5.3. Comparison with Other BIF-Hosted Iron Ore Deposits.
A comparison of the results from our study with other major iron ore deposits around the World reveals similarities with those of the Weld Range hypogene iron ore deposit in Australia [25], the Krivoy Rog iron ores in Ukraine [32], and the Serra Norte deposit in the province of Carajás, Brazil [7]. The general models for these deposits implied variations in the BIF–water interaction by early-stage high temperature magmatic ± metamorphic fluids, followed by mixing with low temperature basinal brines, seawater, or meteoric waters. However, these results differ from those of Mount Tom Price [3] and Paraburdoo [33] in the Hamersley Province, where studies on hypogene orebodies demonstrated the participation of hot (T < 400 °C) and highly saline Ca-rich basinal brines, and cooler, low-salinity meteoric hydrothermal fluids during formation of high-grade magnetite- and hematite-rich ores.
6. Conclusions
Fluid inclusion and oxygen isotope studies of the Nabeba iron ore deposit have contributed to the understanding of the nature and evolution of the fluids and processes responsible for the hypogene iron ore enrichment. The initial fluids that interacted with the Nabeba BIF was of mixed metamorphic and magmatic hydrothermal origin, giving rise to hypogene hematite-rich ore of the HO-1 stage. Subsequently, influx of low temperature seawater and/or meteoric water resulted in the replenishment of the magmatic-metamorphic fluids, giving rise to the magnetite-rich ore mineralization at the HO-2 stage. In addition, water–rock interaction with the BIF units and phase separation may have also contributed to the hypogene iron ore enrichment. The high-grade hypogene hematite-rich ores formed at the paleodepth of 0.2 to ~2 km, while the magnetite-rich ores formed at a shallower paleodepth of about 0.1 km.
Supplementary Materials
The following are available online at https://www.mdpi.com/2075-163X/9/11/677/s1, Table S1: Microthermometric result for fluid inclusion study of Quartz veins associated with the hypogene iron ore in Nabeba deposit.
Author Contributions
Conceptualization: C.G.E., Y.X. and K.A.-A; methodology: C.G.E., Y.X. and K.A.-A.; formal analysis: C.G.E. and Y.X; investigation: C.G.E., Y.X., K.A.-A. and L.P.; resources: Y.X.; writing—original draft preparation: C.G.E.; writing—review and editing: C.G.E., Y.X., K.A.-A. and L.P.; funding acquisition: Y.X.
Funding
This research was funded by Administry of Science and Technology of the People’s Republic of China (State Key Research Plan), grant number 2017YFC0601302 and “The APC was funded by Administry of Science and Technology of the People’s Republic of China (State Key Research Plan).
Acknowledgments
This paper is part of the PhD thesis of the first author at the University of Science and Technology, Beijing, China.

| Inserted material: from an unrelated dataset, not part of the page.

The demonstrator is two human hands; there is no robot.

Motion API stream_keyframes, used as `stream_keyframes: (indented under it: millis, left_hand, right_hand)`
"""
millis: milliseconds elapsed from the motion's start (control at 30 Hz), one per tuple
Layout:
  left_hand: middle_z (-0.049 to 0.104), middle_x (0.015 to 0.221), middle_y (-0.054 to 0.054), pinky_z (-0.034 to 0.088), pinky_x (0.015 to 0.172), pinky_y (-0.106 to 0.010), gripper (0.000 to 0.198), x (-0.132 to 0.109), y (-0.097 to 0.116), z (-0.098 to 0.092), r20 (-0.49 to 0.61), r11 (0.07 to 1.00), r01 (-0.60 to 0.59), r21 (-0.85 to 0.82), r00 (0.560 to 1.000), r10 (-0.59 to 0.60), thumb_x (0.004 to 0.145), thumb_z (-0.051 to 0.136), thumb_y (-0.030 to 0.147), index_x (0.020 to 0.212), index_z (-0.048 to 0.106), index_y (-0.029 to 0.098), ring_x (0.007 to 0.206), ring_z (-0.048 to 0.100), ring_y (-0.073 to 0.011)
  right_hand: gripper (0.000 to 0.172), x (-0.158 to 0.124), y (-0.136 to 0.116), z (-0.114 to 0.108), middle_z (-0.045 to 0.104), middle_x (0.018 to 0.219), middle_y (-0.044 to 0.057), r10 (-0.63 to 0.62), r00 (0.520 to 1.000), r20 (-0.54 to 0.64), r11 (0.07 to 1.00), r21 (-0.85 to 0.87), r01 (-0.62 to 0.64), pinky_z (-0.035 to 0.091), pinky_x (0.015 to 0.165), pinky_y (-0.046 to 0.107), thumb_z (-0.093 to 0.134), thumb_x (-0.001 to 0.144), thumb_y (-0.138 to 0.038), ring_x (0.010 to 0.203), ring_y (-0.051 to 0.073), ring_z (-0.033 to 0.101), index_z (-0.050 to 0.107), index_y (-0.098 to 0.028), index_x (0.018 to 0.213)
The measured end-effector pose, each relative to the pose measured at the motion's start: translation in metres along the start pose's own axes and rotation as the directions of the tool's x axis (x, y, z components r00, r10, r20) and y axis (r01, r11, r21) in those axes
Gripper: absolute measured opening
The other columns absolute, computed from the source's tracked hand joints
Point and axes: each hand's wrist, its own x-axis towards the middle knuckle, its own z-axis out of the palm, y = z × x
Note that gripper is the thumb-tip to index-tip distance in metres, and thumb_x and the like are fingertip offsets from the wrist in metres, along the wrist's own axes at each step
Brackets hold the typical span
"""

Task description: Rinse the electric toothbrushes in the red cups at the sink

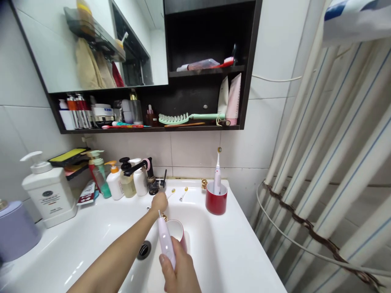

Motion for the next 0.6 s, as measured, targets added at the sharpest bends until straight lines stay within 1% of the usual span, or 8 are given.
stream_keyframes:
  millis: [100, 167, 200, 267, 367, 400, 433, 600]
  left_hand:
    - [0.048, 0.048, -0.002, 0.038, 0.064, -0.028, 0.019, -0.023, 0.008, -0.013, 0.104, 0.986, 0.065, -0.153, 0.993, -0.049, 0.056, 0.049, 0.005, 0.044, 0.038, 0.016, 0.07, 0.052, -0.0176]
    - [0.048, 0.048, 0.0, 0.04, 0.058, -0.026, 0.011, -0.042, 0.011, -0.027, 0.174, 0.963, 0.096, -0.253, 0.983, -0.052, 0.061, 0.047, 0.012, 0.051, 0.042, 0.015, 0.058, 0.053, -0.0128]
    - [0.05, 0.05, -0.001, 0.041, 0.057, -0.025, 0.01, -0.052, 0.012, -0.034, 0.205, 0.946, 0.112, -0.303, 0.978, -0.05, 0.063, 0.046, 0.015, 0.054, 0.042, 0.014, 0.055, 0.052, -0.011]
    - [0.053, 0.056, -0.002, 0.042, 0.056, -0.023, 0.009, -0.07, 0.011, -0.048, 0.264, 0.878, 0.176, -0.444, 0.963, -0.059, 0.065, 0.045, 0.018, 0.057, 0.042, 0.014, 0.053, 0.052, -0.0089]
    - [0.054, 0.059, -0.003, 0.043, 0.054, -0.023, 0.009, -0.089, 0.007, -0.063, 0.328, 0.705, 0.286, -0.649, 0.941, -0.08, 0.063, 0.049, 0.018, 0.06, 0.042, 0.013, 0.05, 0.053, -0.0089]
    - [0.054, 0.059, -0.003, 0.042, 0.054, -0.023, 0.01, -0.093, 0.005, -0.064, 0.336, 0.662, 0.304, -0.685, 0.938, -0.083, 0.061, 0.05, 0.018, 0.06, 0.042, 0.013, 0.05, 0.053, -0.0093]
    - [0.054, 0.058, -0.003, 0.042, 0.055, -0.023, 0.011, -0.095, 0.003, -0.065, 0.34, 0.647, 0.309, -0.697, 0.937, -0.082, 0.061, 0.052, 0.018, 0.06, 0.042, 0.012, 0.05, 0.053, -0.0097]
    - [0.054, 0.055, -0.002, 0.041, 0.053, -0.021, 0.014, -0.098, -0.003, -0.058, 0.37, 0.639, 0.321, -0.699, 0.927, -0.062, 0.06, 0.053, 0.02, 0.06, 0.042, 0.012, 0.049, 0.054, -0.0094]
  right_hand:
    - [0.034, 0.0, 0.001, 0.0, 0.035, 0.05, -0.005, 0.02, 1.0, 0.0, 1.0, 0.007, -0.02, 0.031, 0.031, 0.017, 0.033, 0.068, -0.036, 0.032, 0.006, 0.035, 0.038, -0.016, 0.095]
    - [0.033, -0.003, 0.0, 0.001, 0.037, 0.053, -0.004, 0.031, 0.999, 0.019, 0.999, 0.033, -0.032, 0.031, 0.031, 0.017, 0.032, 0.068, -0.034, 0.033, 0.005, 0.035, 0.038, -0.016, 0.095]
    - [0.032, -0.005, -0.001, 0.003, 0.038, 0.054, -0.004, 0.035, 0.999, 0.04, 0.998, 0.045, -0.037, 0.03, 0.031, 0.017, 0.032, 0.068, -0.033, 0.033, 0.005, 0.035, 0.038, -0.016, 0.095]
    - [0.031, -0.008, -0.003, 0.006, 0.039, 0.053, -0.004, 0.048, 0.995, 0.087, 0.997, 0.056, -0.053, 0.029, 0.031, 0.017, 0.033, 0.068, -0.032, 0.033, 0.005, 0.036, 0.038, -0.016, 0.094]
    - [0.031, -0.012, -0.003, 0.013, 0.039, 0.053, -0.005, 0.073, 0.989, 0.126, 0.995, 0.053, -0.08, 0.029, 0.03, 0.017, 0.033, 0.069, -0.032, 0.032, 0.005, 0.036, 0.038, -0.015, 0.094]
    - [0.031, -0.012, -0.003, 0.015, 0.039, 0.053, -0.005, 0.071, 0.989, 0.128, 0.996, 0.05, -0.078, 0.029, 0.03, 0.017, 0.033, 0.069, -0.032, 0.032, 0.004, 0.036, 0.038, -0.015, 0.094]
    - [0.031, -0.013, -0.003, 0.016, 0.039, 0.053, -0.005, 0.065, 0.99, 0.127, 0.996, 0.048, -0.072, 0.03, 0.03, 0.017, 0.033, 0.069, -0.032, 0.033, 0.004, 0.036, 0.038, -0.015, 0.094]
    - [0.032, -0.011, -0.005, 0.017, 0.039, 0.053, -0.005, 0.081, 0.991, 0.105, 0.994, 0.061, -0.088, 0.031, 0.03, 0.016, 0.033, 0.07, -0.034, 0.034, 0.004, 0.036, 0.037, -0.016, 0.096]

The authors would like to thank Aimé Emmanuel YOKA, Country Manager Of Congo Iron SA, and Louis Marie Joachim DJAMA, Manager of Mines and Geology at the Ministry of Mines and Geology of Republic of Congo, for their help and support during fieldwork. We also thank all technicians at the Beijing Institute of Uranium Geology for their help during Raman spectroscopy and the oxygen isotope analysis. We are sincerely grateful to the four anonymous Journal reviewers and the Associate Editor for their constructive comments that improved the quality of our presentation.
Conflicts of Interest
The authors declare no conflicts of interest.
References
- Duuring, P.; Hagemann, S.G.; Novikova, Y.; Cudahy, T.; Laukamp, C. Targeting iron ore in banded iron formations using ASTER data: Weld range Greenstone Belt, Yilgarn Craton, Western Australia. Econ. Geol. 2012, 107, 585–597. [Google Scholar] [CrossRef]

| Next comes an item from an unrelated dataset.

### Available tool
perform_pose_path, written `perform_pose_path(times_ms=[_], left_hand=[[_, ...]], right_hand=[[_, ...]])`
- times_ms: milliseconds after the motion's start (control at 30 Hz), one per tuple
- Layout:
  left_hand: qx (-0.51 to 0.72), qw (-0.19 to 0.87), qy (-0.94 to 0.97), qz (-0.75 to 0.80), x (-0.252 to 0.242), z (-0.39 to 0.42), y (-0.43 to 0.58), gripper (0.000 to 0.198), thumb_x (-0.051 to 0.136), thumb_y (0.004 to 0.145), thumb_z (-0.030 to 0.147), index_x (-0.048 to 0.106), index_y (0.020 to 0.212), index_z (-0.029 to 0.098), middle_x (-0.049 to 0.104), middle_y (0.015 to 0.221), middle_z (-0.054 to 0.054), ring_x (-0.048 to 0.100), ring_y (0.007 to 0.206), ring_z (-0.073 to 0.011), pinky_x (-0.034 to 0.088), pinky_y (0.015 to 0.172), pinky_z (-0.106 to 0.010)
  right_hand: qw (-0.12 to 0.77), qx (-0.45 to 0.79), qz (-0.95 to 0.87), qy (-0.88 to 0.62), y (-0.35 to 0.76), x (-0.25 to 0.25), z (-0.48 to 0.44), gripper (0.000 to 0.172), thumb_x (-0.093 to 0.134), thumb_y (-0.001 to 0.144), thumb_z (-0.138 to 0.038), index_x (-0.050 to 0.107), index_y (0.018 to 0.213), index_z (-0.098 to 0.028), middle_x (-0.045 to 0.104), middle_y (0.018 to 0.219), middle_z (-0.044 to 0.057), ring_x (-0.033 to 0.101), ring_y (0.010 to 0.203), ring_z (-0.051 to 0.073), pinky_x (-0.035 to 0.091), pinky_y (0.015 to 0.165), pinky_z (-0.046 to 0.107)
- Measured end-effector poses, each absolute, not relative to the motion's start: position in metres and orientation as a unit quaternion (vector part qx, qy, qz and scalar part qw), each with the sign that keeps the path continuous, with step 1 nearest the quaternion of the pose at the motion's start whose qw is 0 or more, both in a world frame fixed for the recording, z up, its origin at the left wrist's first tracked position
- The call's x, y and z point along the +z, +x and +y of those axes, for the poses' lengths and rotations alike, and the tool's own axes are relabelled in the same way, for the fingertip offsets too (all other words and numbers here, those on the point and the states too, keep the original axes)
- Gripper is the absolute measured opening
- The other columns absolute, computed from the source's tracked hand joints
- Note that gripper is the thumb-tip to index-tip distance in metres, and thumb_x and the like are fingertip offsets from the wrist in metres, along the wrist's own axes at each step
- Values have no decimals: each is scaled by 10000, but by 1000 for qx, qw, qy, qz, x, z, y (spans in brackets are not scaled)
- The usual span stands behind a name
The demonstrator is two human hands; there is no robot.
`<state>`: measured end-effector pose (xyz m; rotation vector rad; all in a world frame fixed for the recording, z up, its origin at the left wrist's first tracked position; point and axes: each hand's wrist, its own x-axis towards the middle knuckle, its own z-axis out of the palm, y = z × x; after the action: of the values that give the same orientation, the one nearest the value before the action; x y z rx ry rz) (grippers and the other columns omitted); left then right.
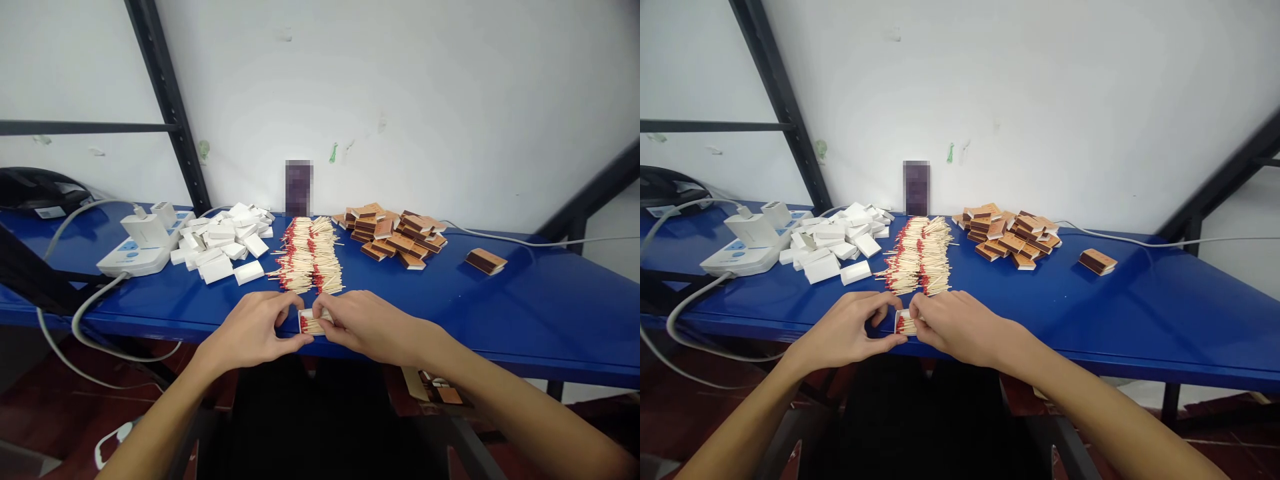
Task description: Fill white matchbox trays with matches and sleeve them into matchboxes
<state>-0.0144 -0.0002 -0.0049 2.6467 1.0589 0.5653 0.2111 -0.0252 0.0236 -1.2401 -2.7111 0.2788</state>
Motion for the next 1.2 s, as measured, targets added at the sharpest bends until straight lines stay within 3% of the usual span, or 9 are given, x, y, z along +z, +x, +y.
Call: perform_pose_path(times_ms=[300, 433, 667, 1200], left_hand=[[195, 112, 903, 366, -4, 0, -13, 333, 653, 828, 505, 585, 988, 221, 461, 651, 64, 466, 600, -120, 307, 587, -247], [194, 112, 904, 365, -4, -1, -14, 342, 649, 830, 512, 583, 1008, 228, 459, 657, 64, 467, 604, -122, 309, 590, -247], [191, 114, 904, 366, -3, 0, -13, 333, 655, 822, 511, 587, 983, 228, 450, 650, 66, 464, 604, -121, 308, 591, -248], [194, 113, 906, 358, -3, -1, -14, 334, 647, 830, 508, 591, 993, 222, 456, 655, 59, 466, 607, -124, 307, 590, -250]], right_hand=[[95, 25, -882, -462, 221, 36, -17, 86, 445, 955, -228, 528, 965, -207, 590, 697, -16, 482, 585, 133, 234, 556, 272], [60, -21, -861, -504, 238, 34, -5, 84, 484, 941, -242, 558, 925, -206, 622, 747, 13, 522, 640, 152, 232, 561, 278], [65, 14, -864, -498, 245, 23, 6, 167, 497, 958, -283, 654, 989, -234, 678, 849, 26, 574, 728, 169, 292, 608, 274], [77, 51, -863, -497, 242, 22, 9, 204, 489, 957, -275, 684, 959, -214, 647, 757, 24, 538, 666, 157, 308, 609, 270]])
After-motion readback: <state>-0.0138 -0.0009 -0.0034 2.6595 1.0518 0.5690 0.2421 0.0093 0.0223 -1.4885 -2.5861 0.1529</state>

- Hagemann, S.G. The role of hydrothermal fluids in the formation of high grade BIF-hosted iron ore deposits. In Proceedings of the ECROFI XXIII, Leeds, UK, 27–29 June 2015; p. 20. [Google Scholar]
- Hagemann, S.G.; Barley, M.E.; Folkert, S.L.; Yardley, B.W.D. A hydrothermal origin for the Giant BIF-Hosted Tom Price Iron Ore Deposit. In Mineral Deposits, Processes to Processing; Stanley, C.J., Ed.; A.A. Balkema: Rotterdam, The Netherlands, 1999; pp. 41–44. [Google Scholar]
- Taylor, D.; Dalstra, H.J.; Harding, A.E.; Broadbent, G.C.; Barley, M.E.; Barley, M. Genesis of high-grade hematite orebodies of the Hamersley Province, Western Australia. Econ. Geol. 2001, 96, 837–873. [Google Scholar] [CrossRef]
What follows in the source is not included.